Would you please copy every line below that includes the string "document"?

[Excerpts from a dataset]
* * * * * * * * *

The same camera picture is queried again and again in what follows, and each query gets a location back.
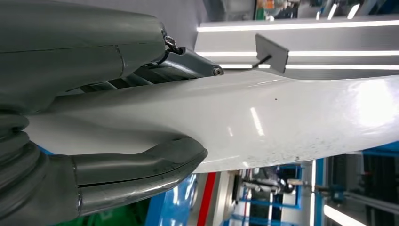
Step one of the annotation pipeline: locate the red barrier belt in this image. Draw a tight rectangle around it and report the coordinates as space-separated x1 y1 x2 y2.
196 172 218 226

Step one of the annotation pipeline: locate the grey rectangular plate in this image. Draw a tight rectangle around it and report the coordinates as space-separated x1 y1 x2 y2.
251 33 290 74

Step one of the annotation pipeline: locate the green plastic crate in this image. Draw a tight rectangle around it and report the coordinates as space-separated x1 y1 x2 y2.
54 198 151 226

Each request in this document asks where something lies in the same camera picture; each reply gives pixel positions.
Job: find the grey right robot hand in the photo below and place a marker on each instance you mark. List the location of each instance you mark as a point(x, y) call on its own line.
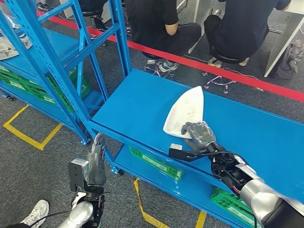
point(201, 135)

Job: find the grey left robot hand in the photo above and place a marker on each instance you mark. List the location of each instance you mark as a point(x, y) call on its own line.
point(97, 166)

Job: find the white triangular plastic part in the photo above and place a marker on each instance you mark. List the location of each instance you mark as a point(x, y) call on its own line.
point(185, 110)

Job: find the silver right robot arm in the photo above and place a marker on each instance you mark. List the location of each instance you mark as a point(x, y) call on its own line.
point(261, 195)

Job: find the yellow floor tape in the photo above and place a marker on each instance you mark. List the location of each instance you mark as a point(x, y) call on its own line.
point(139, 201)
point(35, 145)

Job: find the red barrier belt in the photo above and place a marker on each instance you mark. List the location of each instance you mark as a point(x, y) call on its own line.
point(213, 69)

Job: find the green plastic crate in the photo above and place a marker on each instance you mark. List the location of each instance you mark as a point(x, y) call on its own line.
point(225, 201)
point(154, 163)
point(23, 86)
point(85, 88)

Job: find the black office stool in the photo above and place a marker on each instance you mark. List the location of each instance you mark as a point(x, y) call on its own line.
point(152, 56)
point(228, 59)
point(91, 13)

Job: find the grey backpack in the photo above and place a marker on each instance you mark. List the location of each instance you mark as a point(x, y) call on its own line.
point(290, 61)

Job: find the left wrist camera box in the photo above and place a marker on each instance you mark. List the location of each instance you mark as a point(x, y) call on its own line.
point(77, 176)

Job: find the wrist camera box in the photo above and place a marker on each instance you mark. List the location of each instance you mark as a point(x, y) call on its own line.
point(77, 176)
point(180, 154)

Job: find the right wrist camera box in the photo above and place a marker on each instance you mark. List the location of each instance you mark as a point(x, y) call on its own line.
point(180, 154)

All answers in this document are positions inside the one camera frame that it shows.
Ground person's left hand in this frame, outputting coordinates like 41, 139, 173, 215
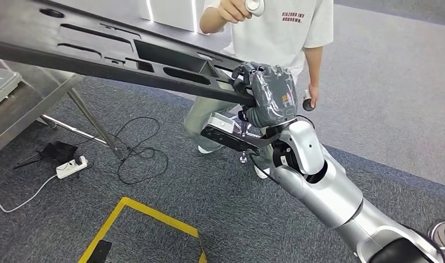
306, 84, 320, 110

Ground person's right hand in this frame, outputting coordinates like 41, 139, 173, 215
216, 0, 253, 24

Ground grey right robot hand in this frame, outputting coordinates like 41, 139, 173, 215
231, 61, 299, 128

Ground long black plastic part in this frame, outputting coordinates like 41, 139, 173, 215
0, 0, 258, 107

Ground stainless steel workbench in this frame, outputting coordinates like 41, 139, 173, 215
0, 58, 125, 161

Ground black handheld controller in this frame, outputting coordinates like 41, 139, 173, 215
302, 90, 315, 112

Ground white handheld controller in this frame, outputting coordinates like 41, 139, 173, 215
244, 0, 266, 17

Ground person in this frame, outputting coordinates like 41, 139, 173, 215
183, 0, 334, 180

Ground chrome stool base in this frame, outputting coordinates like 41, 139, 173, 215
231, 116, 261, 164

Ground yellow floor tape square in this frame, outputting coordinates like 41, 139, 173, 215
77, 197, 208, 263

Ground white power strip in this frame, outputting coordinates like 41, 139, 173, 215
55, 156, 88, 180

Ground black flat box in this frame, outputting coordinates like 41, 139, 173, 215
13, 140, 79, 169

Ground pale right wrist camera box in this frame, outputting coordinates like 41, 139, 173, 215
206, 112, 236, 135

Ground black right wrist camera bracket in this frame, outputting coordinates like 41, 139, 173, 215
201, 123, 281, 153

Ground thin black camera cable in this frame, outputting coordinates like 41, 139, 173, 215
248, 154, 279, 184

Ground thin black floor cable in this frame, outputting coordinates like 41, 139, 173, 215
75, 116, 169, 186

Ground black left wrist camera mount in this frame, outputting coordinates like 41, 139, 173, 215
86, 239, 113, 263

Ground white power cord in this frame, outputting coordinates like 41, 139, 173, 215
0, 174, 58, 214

* * * * * * * * *

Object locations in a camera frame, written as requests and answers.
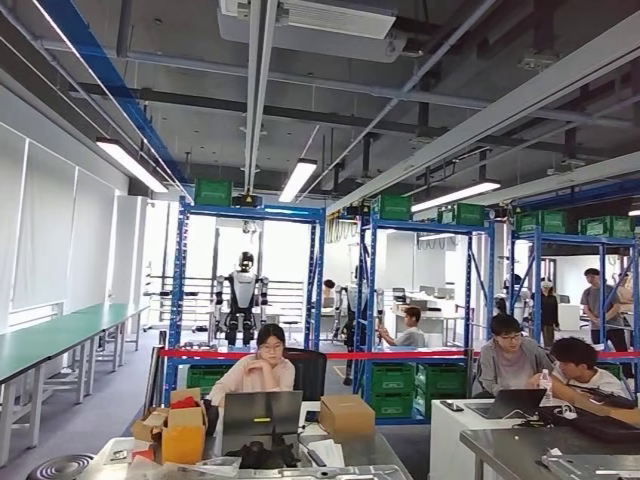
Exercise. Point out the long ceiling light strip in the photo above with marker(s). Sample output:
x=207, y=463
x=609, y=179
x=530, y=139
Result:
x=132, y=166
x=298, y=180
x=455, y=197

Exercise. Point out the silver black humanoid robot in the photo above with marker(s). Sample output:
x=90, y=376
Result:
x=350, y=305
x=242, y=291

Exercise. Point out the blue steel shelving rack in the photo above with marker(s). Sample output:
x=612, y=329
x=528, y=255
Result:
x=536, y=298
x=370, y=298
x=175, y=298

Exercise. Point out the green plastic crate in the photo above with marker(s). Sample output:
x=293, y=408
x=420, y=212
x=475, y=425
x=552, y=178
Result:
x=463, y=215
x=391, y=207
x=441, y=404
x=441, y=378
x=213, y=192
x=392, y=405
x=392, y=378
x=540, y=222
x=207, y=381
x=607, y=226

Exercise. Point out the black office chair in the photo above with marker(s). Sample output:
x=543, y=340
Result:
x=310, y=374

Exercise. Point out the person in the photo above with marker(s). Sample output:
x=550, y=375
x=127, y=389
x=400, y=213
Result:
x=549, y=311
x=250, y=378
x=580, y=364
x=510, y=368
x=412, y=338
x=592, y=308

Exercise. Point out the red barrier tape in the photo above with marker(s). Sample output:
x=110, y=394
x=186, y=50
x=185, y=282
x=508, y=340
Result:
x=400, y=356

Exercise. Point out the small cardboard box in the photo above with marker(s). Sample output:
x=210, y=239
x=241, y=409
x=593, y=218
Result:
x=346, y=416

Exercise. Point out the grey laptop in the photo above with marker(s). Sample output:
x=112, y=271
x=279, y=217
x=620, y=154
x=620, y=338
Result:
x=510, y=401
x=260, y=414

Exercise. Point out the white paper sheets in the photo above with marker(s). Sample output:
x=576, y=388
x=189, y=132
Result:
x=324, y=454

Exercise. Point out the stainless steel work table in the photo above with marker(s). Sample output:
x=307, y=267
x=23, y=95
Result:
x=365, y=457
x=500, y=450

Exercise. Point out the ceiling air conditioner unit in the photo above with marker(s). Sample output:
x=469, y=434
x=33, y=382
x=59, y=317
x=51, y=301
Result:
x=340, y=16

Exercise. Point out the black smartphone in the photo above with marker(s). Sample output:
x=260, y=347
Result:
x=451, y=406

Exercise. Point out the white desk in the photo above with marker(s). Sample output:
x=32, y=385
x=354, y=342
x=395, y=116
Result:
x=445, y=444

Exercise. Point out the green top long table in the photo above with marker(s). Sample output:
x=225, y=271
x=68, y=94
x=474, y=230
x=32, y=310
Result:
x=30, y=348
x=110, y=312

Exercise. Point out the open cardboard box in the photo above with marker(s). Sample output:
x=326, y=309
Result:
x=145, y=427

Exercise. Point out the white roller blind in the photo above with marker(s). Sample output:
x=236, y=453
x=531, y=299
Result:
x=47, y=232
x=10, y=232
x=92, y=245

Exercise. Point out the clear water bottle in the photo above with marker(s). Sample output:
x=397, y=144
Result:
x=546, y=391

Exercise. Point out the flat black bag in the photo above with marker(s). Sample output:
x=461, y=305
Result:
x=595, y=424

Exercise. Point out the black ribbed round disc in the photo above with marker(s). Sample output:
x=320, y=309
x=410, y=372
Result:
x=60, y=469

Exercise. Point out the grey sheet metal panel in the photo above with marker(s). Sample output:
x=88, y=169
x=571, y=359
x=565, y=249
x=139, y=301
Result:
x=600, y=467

* * * * * * * * *

RESULT FOR THIS EXERCISE
Each request in this document asks where something lies in the same camera picture; each reply gives pixel positions.
All answers in this document are positions inside the one camera frame that it shows.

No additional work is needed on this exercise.